§ What the task asks
Take every line containing "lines" out of the records.

-- Given records follows --

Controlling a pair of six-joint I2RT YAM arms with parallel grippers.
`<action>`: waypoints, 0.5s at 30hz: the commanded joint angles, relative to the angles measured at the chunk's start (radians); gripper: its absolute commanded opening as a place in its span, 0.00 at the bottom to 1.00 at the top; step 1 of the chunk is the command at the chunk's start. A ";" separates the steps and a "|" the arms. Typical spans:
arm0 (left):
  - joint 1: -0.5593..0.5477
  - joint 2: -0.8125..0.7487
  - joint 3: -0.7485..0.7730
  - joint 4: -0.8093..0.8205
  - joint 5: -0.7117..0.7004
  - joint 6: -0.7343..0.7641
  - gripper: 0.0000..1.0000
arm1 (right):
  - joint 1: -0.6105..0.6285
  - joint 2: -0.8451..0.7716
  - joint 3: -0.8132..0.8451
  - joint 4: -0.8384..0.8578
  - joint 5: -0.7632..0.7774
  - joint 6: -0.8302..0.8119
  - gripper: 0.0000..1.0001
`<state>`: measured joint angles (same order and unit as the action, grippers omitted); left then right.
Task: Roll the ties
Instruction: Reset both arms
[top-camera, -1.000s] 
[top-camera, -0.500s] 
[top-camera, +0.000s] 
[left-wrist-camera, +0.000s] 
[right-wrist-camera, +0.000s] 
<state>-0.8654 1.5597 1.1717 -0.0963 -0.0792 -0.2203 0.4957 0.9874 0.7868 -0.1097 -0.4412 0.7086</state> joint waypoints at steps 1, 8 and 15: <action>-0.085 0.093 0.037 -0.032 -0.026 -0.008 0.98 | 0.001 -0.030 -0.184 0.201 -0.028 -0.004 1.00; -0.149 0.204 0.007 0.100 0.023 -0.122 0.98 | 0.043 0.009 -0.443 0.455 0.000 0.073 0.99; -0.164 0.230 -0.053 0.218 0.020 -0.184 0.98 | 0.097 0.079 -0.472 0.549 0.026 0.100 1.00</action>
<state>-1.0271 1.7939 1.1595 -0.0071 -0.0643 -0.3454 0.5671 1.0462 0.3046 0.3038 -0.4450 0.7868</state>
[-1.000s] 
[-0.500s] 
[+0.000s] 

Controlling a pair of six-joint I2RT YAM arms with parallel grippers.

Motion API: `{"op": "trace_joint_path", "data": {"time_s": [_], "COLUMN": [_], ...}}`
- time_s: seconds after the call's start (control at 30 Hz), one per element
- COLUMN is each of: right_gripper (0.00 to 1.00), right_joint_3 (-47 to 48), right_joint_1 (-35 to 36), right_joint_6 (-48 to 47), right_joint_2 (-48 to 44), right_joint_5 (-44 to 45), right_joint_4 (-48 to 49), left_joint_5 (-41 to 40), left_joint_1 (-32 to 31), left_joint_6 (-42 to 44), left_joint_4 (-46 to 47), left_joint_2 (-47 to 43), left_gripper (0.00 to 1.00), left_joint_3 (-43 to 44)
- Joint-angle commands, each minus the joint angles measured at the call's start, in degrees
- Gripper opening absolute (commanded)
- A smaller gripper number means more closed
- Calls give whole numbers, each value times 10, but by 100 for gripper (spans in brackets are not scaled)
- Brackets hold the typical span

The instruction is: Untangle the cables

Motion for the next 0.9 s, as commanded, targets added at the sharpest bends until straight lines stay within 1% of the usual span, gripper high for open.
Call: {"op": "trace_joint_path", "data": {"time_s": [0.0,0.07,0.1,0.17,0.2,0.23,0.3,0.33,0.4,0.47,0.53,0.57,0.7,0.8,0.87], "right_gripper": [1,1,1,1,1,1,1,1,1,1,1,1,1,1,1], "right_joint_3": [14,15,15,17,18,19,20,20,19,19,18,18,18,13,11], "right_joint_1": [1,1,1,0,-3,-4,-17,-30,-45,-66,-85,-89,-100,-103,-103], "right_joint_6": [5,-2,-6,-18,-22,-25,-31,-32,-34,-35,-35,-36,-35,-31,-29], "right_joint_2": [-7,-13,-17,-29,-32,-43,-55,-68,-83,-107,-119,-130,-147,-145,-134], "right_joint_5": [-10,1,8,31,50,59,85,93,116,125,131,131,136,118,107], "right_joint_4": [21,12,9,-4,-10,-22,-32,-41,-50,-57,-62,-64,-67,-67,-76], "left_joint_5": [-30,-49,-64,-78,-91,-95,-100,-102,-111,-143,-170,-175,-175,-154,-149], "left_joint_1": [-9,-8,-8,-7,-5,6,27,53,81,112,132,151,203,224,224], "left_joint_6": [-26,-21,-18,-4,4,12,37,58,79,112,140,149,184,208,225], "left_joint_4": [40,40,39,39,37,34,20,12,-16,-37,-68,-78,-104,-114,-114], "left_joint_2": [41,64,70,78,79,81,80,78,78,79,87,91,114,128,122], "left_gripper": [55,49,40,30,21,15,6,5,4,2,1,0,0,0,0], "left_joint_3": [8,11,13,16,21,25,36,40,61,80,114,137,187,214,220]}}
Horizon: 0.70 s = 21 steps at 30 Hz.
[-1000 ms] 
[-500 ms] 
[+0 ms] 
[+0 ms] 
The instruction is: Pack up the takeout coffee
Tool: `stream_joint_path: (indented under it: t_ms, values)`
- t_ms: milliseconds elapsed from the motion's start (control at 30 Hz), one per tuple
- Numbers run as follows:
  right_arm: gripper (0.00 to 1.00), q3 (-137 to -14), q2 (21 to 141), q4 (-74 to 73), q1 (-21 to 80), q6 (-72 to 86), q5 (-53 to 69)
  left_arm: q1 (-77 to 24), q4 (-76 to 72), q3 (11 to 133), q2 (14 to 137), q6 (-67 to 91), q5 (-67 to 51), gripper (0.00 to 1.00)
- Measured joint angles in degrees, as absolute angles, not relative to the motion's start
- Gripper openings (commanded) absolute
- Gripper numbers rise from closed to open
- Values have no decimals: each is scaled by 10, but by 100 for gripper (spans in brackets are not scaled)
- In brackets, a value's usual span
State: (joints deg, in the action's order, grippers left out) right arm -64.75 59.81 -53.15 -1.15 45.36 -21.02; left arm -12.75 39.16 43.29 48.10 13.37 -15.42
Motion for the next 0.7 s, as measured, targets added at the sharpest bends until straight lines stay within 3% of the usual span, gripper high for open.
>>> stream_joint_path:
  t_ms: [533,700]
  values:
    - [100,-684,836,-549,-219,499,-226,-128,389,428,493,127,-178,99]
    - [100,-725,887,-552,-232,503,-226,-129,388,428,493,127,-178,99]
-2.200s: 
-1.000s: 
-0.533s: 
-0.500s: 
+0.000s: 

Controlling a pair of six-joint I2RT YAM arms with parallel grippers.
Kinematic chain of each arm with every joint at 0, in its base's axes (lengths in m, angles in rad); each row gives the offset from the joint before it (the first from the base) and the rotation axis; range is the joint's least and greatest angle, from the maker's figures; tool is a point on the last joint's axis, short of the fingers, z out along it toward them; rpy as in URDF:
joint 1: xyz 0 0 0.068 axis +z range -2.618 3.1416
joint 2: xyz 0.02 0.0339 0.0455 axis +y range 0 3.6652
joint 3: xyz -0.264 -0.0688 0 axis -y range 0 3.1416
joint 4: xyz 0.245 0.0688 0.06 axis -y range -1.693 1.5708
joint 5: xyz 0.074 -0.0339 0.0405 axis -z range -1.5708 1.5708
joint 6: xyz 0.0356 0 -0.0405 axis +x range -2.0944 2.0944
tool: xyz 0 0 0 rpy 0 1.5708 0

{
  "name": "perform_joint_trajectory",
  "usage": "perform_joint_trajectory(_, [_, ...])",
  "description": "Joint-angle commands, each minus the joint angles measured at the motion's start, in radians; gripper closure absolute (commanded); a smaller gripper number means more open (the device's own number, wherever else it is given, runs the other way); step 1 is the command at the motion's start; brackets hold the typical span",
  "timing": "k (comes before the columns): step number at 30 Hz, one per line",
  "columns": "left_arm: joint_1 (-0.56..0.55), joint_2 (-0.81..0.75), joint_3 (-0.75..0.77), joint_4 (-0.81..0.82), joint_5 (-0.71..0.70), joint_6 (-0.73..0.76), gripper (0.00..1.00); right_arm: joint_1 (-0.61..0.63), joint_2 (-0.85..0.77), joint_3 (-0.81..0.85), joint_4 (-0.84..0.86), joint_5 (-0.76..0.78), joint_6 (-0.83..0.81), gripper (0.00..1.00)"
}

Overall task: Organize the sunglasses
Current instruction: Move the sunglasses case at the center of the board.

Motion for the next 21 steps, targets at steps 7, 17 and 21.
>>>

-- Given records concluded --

§ Exercise response
Motion for the next 0.9 s, as commanded, targets added at the sharpest bends until straight lines stay within 1% of the usual span, gripper high for open.
Motion for the next 0.7 s, as measured, targets added at the sharpest bends until straight lines stay within 3% of the usual span, gripper high for open.

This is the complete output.